Con intereses. Sí señores, después de El Marido puntocero y siguiendo de cerca a El Marido puntouno se coló en mi vida El Marido puntodos. Sin duda, éste es el eslabón perdido en la cadena evolutiva del homo-padre. Por observación empírica he llegado a la conclusión de que El Marido puntodos casi nunca está a la altura de las circunstancias. O como dice una gran amiga que es muy sabia: no dan la talla. El mío se estrenó por la puerta grande. Dos orejas. Y el rabo.
Tenía que haberlo visto venir. Signos no faltaron durante ese embarazo sin zumo de naranja matutino. Al ginecólogo vino una vez para la ecografía de la semana veinte y cada tres minutos tenías que recordarle que la niña era para Marzo y no para Enero. Y tanto repetir que total yo tenía unos embarazos que ni me enteraba era como para empezar a sospechar.
En el hospital la cosa ya se puso fea. Nada más nacer La Segunda, El Marido que se había cansando mucho mirando el parto desde la grada se tumbó en su camita de acompañante, se agenció la única manta y se durmió. Sin más. Ojiplática se quedó la enfermera cuando en plena tiritona post-epidural le pedí otra manta. ¿Y la que había dónde está? Inquirío ella inocente. Digna de ver su cara al percatarse de la presencia de El Marido plácidamente dormido bajo la susodicha manta. Y la cosa fue a más. Como yo me encontraba tan bien y total sólo acababa de expulsar a mi bebé de mis entrañas, desde el hospital nos fuimos directamente a casa de mis padres a comer con tíos, primos y hasta la vecina del quinto se unió a tamaña celebración.

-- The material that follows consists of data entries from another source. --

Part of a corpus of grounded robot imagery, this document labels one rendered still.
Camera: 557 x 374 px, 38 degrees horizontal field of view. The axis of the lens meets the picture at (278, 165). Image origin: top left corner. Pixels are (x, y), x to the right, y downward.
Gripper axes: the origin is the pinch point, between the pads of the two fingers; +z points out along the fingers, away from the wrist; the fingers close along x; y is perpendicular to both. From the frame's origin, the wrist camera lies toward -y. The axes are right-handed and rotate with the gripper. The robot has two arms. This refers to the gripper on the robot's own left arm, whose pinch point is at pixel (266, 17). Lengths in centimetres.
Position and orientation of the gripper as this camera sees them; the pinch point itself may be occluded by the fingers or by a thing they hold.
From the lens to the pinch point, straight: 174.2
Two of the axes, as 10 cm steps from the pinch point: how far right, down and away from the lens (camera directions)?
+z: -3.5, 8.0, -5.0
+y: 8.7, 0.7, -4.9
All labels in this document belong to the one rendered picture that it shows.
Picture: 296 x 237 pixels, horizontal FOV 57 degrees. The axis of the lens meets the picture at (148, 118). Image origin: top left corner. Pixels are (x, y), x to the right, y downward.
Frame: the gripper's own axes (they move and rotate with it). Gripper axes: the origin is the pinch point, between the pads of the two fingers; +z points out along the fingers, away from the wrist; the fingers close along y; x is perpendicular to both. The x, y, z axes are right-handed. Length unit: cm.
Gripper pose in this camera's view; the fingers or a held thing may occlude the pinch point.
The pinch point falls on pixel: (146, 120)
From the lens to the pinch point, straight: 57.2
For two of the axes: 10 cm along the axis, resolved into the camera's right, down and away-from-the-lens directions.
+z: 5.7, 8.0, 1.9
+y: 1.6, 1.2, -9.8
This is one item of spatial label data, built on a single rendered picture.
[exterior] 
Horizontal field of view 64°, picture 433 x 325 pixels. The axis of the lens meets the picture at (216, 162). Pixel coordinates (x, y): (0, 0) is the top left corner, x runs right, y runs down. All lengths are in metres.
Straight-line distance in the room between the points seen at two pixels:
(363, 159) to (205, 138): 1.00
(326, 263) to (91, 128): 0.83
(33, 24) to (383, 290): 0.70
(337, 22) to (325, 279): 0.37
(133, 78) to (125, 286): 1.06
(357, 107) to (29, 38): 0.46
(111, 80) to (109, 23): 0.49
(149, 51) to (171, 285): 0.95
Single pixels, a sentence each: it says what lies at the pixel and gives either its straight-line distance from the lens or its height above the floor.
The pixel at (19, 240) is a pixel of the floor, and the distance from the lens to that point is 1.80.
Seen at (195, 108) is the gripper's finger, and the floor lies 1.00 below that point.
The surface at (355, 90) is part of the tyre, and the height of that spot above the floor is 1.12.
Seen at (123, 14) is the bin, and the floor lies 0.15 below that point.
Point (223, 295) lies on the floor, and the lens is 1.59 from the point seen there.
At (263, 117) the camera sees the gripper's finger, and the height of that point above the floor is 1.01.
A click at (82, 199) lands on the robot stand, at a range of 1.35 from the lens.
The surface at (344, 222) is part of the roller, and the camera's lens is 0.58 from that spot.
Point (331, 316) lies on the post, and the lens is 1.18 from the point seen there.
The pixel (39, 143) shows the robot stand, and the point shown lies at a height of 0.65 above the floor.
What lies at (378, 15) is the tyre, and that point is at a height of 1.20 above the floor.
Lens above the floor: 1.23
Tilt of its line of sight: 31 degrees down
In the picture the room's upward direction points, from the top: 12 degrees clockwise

El Marido estaba eufórico. Tan pletórico estaba él que se agarró un pedo de categoría 15J y la que suscribe tuvo que conducir el coche de vuelta a casa. Recordemos que yo venía del hospital, de dar a luz a La Segunda. Aquello le pareció todavía poco y nada más llegar a casa cayó en coma profundo sobre el sillón. Conclusión: la madre tigre puntodos baña a ambas niñas. Sola. Da de cenar a la mayor. Sola. Enteta a la pequeña. Sola. Acuesta a la mayor. Sola. Acuesta a la pequeña. Sola. Y todo esto llorando. Ellas y yo. Si no me cogí el coche y lo dejé ahí plantado fue por no volver a despertar a las niñas. Como excusa me dijo que era una prueba de lo contento y emocionado que estaba por el nacimiento de nuestra segunda hija. Sin comentarios.
Mejor todavía fue cuando al día siguiente me preguntó si iba a ir a Carrefour porque necesitaba cuchillas de afeitar. Pues no mira, si te parece llegué ayer del hospital y antes de lanzarme de compras me gustaría habituarme a la vida con dos, dejar de sangrar como un cerdo, etc. Lo normal vamos. ¿Y qué creen que me contestó este marido venido a menos que me había tocado en suerte? Porque sé que no tienes la regla, pero cualquiera diría… Me han leído el pensamiento. Lo tenía que haber acuchillado allí mismo.
Pero no lo hice. Por mis hijas. Y de ahí pasamos a una fase preciosa en la que a él le parecía que yo no hacía más que mandarle y a mí que lo poco que hacía lo hacía mal.
Gracias al cielo no hay mal que cien años dure y aunque El Marido puntodos nunca fue mi predilecto las aguas volvieron a su cauce y con ellas mis ganas de tener otro bebé. Pero esta vez no estaba yo para andarme con chiquitas. En esta casa se fornicaba los días fértiles, a las horas fértiles, en las posiciones fértiles y tras el acto, veinte minutos con las piernas en alto. ¿Ustedes se han acordado del romance? Yo tampoco.
La Tercera se hizo esperar. No se engendra una jeta de este porte así como así. Y traía a El Marido Puntotrés debajo del brazo. Veremos como nos sale este.